E’ stato presentato a Gioia Tauro presso la Sala Conferenze dell’Associazione Pensionati, presieduta dal cav. Natal Zucco il volume del prof. Rocco Giuseppe Tassone dal titolo:
“Rocco Giuseppe Tassone: Poeta esistenzialista, 50 anni di poesia”.
Ha aperto l’evento il cav. Zucco, che dopo aver dato il benvenuto ai presenti, si è soffermato
sull’importanza dell’opera in cui il prof. Tassone narra la sua vita, dalla nascita sino ai giorni nostri, raccontando il suo amore per la poesia ed elencando gli innumerevoli riconoscimenti
ottenuti in campo nazionale ed internazionale.
Subito dopo, si sono susseguiti gli interventi della presidente dell’A.D.I.C prof.ssa Cettina Tripodi e del Presidente dell’Associazione Novecento Antonino Catananti Teramo, i quali si sono soffermati sull’importanza della poesia, sottolineando che la poesia è respiro dell’anima ed oggi più che mai c’è bisogno di poesia.
A seguire la giornalista-scrittrice Caterina Sorbara ha presentato l’autore:
Rocco Giuseppe Tassone poeta, storico, saggista italiano, che ha pubblicato oltre 55 volumi tra cui un vocabolario del dialetto calabrese ed è considerato il massimo esponente vivente di glottologia ed etnografia religiosa calabrese. È cavaliere della Repubblica Italiana dal 2003. Ha ricevuto premi e nomine H.C. in tutto il mondo e Presidente dell’Università Ponti con la Società e dei premi letterari Metauros e Teresa Cognetta.
La Sorbara ha poi ricordato come la bellezza sia un dono che rimanda direttamente al Creatore:
“Quando Dio creò il mondo, alla fine della sua opera pianse per la gioia.
Dalle Sue preziose lacrime nacquero la pittura, la scultura, la musica, la danza, il canto e la la poesia.
Gli artisti sono ‘scintille di Dio’ e le loro opere sono un grande dono”.
La poesia è importante perché ci insegna a sentire meglio il mondo, non solo a capirlo.
Non serve solo a essere “bella”: serve a dare forma a cose che spesso non sappiamo dire.

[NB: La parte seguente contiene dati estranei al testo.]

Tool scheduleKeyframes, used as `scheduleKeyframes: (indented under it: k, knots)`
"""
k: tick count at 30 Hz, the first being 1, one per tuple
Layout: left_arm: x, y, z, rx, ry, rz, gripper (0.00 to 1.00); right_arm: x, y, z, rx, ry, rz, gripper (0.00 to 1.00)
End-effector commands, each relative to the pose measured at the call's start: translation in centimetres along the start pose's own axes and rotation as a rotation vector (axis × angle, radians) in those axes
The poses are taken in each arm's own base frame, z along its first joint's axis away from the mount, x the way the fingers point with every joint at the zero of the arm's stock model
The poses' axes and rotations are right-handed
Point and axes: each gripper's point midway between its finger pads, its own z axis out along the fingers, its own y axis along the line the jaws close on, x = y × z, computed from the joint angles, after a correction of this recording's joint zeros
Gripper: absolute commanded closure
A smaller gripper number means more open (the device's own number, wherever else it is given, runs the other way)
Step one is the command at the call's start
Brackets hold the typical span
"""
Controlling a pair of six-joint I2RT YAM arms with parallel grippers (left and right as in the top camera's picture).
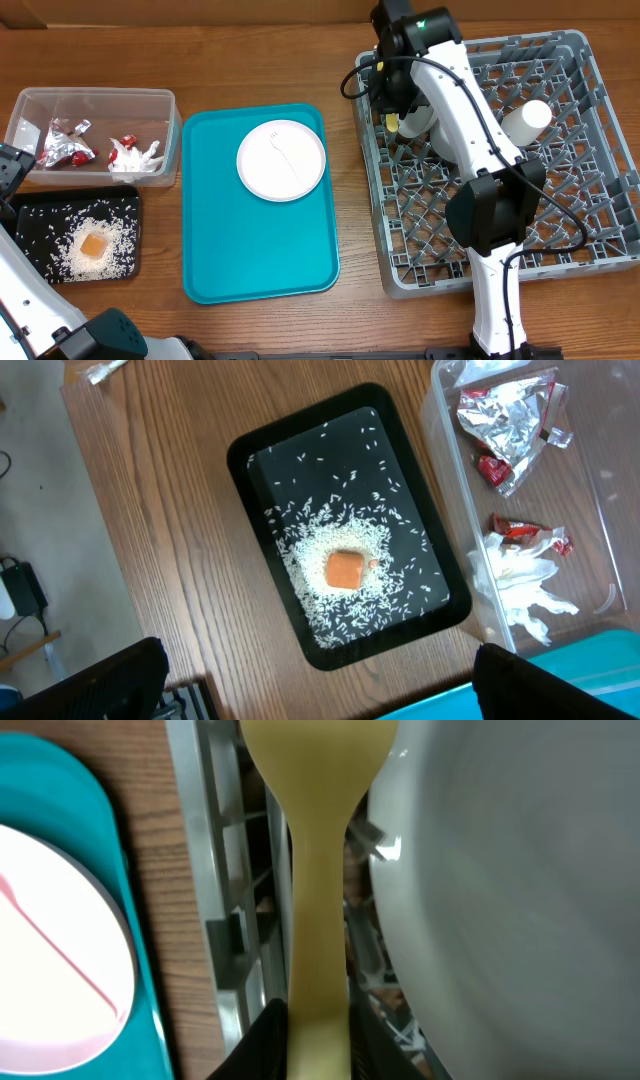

Attraverso la poesia il poeta dà voce alle emozioni: Rabbia, amore, paura, nostalgia e speranza.
La poesia conserva storie, identità, culture, lotte, dolori, sogni. È una forma di resistenza contro l’oblio.
In un mondo dominato dal freddo del dolore, dall’orrido della tecnologia esasperata, in cui sprofonda l’umanità dell’uomo, solo la poesia può far riscoprire le emozioni, il calore, la dolcezza e il battito del cuore perché il mondo, oggi più che mai, ha bisogno della poesia. Per riscoprire un “Nuovo Umanesimo.
Infine la Sorbara ha dialogato con l’autore ponendogli domande a cui l’autore ha risposto in modo esaustivo svelando un ‘ i suoi sentimenti e il suo amore per la poesia.
Nel corso dell’evento la prof.ssa Enza Versace ha declamato alcune poesie .
Numeroso e attento il pubblico presente, tra cui autorità civili, militari e rappresentanti e presidenti del mondo dell’associazionismo.